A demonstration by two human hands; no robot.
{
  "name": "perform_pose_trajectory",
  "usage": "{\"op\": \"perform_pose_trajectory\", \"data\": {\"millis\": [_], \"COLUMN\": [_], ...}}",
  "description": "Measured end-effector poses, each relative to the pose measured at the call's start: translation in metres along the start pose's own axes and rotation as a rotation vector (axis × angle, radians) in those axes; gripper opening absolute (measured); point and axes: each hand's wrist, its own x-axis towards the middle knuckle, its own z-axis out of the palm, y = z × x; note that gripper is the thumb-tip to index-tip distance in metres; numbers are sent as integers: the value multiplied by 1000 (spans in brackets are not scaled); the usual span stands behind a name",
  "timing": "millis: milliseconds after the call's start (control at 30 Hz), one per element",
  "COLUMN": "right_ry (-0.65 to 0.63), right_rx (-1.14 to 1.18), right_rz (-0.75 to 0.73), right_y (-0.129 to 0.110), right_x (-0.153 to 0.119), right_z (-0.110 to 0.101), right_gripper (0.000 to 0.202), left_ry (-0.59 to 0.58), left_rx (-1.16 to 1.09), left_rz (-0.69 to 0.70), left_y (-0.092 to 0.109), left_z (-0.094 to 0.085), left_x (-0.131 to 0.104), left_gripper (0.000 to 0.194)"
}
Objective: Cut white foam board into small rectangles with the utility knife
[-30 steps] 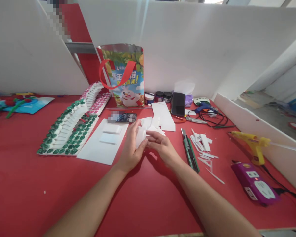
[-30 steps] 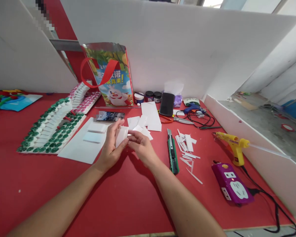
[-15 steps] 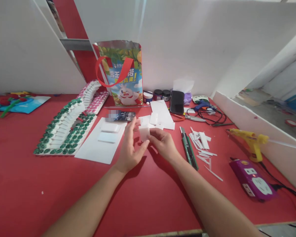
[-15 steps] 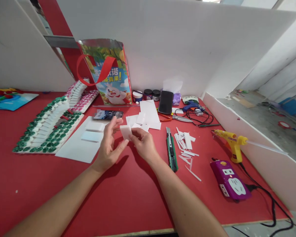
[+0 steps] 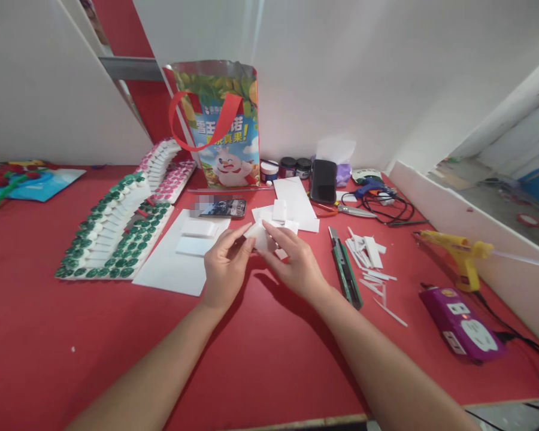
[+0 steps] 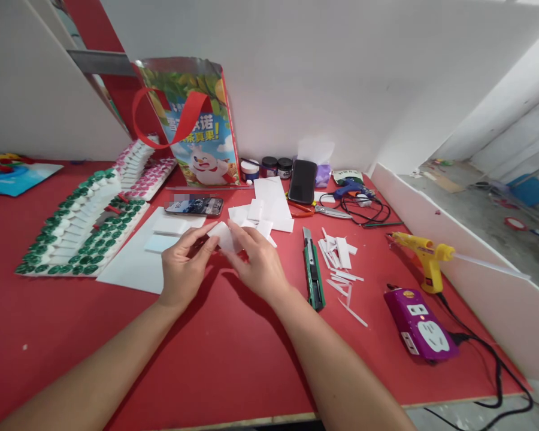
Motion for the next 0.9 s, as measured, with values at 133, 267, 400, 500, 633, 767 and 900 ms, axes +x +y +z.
{"op": "perform_pose_trajectory", "data": {"millis": [133, 267, 400, 500, 633, 767, 900], "right_ry": [-59, -81, -130, -135, -163, -139, -121], "right_rx": [-264, -343, -231, -106, 14, 91, 114], "right_rz": [-71, -76, -53, 9, 29, 8, -2], "right_y": [-3, -2, 2, 4, 6, 9, 10], "right_x": [-2, -1, 2, 3, 3, 2, 1], "right_z": [1, -2, -10, -13, -12, -11, -11], "right_gripper": [59, 49, 45, 44, 44, 46, 44], "left_ry": [-11, -66, -240, -299, -334, -328, -293], "left_rx": [-17, -56, -132, -169, -200, -155, -100], "left_rz": [-19, -7, 4, 6, -23, 73, 168], "left_y": [0, 2, -1, -4, -6, -5, -6], "left_z": [2, 0, -6, -10, -13, -15, -16], "left_x": [-2, -3, 1, 7, 12, 14, 14], "left_gripper": [26, 26, 33, 36, 37, 34, 32]}}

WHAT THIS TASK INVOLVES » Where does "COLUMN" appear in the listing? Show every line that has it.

EXERCISE RESULT »
  "usage": "{\"op\": \"perform_pose_trajectory\", \"data\": {\"millis\": [_], \"COLUMN\": [_], ...}}",
  "COLUMN": "right_ry (-0.65 to 0.63), right_rx (-1.14 to 1.18), right_rz (-0.75 to 0.73), right_y (-0.129 to 0.110), right_x (-0.153 to 0.119), right_z (-0.110 to 0.101), right_gripper (0.000 to 0.202), left_ry (-0.59 to 0.58), left_rx (-1.16 to 1.09), left_rz (-0.69 to 0.70), left_y (-0.092 to 0.109), left_z (-0.094 to 0.085), left_x (-0.131 to 0.104), left_gripper (0.000 to 0.194)"

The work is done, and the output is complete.